Rising global risks add fuel to the USD rally, EUR breaks below 1.13

Feb. 11, 2019 (Western Union Business Solutions)  – Elevated global risks kept the safer U.S. dollar well supported. Extending an upswing, the trade-weighted Dollar Index climbed to early January highs thanks to across the board gains versus rivals from Europe, Canada and emerging markets. The Swiss currency was a notable mover as it depreciated by nearly a franc in a matter of minutes overnight that knocked the Alpine unit to mid-November lows. The dollar continues to find a supporting cast from worries about a slowing world economy and uncertainty related to Brexit and U.S.-China trade talks. The buck also made headway versus the yen which fell to fresh 2019 lows. The dollar wavered weeks ago after the Fed turned decidedly cautious and closed the door to imminent interest rate hikes. The dollar has since gained traction given the lack of an alternative to the greenback which remains well supported by solid fundamentals which contrast slowing growth overseas.

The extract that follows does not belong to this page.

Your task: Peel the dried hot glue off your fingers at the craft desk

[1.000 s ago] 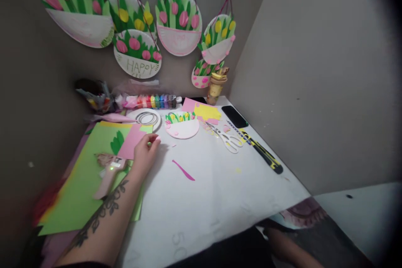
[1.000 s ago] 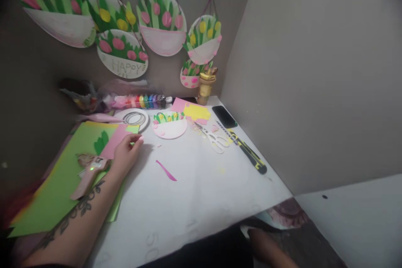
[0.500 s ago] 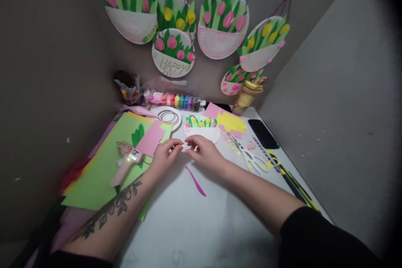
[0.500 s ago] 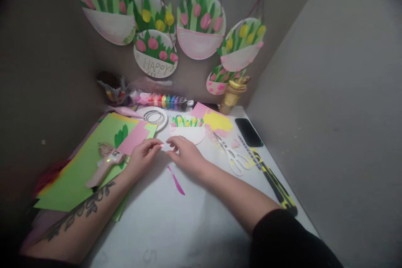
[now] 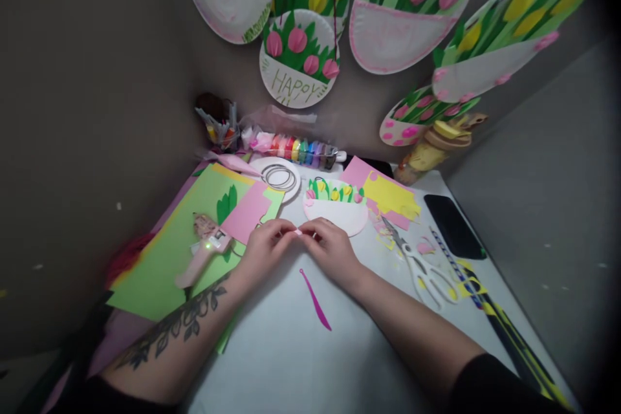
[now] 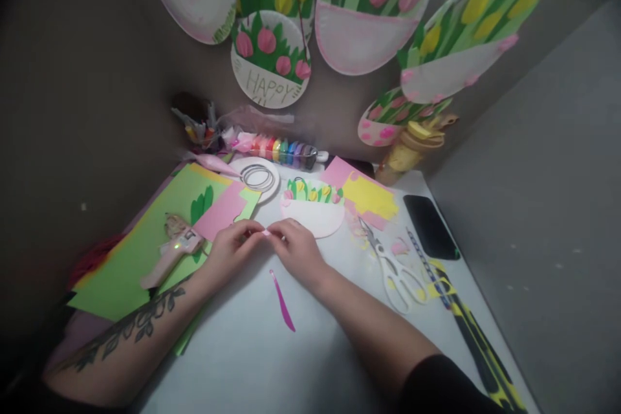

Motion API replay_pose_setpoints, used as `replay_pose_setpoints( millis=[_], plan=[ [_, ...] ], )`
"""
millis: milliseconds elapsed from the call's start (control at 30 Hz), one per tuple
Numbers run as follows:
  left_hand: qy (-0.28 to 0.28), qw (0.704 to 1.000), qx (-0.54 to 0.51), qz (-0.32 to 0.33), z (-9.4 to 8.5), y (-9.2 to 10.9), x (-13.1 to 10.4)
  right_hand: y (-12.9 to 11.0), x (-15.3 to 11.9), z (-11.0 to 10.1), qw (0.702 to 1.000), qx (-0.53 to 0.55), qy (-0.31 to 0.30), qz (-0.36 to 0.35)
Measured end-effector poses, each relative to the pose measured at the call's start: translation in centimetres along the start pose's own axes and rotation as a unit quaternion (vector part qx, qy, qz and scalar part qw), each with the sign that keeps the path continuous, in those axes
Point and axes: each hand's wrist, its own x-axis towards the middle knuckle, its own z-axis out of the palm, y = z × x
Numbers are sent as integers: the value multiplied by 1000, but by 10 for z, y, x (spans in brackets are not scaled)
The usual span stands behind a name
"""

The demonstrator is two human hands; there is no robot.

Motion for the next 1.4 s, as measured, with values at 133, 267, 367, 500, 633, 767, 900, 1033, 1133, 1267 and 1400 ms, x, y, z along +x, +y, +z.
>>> replay_pose_setpoints(
  millis=[133,267,367,500,633,767,900,1033,1133,1267,1400],
  plan=[
    [-11,1000,2,-3,1,1,0,0,0,1,1000,-1,12,-2],
    [-18,1000,-4,-4,3,2,-1,0,-2,3,1000,9,13,2],
    [-8,1000,-1,7,3,0,-1,0,-3,3,1000,19,13,-4],
    [23,999,22,36,3,-4,-2,0,-3,1,999,33,18,27],
    [18,997,38,70,4,-7,-3,-2,-2,1,998,36,-5,47],
    [9,997,41,61,4,-6,-3,-2,-3,2,997,33,0,65],
    [-6,999,29,34,5,-4,-3,-1,-4,2,997,43,2,65],
    [-9,999,22,27,4,1,-3,1,-5,4,998,39,3,55],
    [-5,1000,14,19,2,5,-3,3,-6,5,999,28,11,37],
    [-2,1000,-29,-9,1,7,-3,5,-8,5,999,-13,34,-33],
    [-13,997,-72,-36,1,5,-2,7,-9,5,992,-62,26,-108]
  ],
)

Uninspiring U.K. data drove sterling toward recent multiweek lows against its American counterpart. As expected, Britain’s economy slowed to a 0.2% pace during the fourth quarter from a 0.6% rate in Q3. Data on trade and factory growth underwhelmed forecasts which offered evidence of how Brexit uncertainty has squeezed the economy. Look for the coming week to shed some light on the next steps in the Brexit process with a midweek update to Parliament by the prime minister. Data Friday is forecast to show U.K. retail sales inched up after a December plunge.



The euro slid to a Jan. 24 low against the greenback, its weakest in more than two weeks. Europe’s faltering economy will stay in the spotlight this week which could leave the single currency vulnerable. Thursday will be critically important with numbers due on German and euro zone growth during the final quarter of 2018. Top economy Germany already has one foot in recession after it contracted by 0.2 during the third quarter. Odds are seemingly on Germany’s side that it may dodge recession with fourth quarter growth expected up by a scant 0.1%. Any disappointing data could potentially be the euro’s ticket lower.



Canada’s dollar was broadly flat though weaker oil prices, if sustained, could leave the commodity-driven currency at risk in the day ahead. The loonie pared weekly declines Friday after bullish Canadian jobs data kept a local interest rate hike in the conversation. Canada netted more than 60K jobs last month, an amount about 10 times stronger than expected. Despite the sharp spike in hiring for the second time in three months, money markets still see a relatively slim chance (i.e. around 20%) of a rate hike from 1.75% by year-end.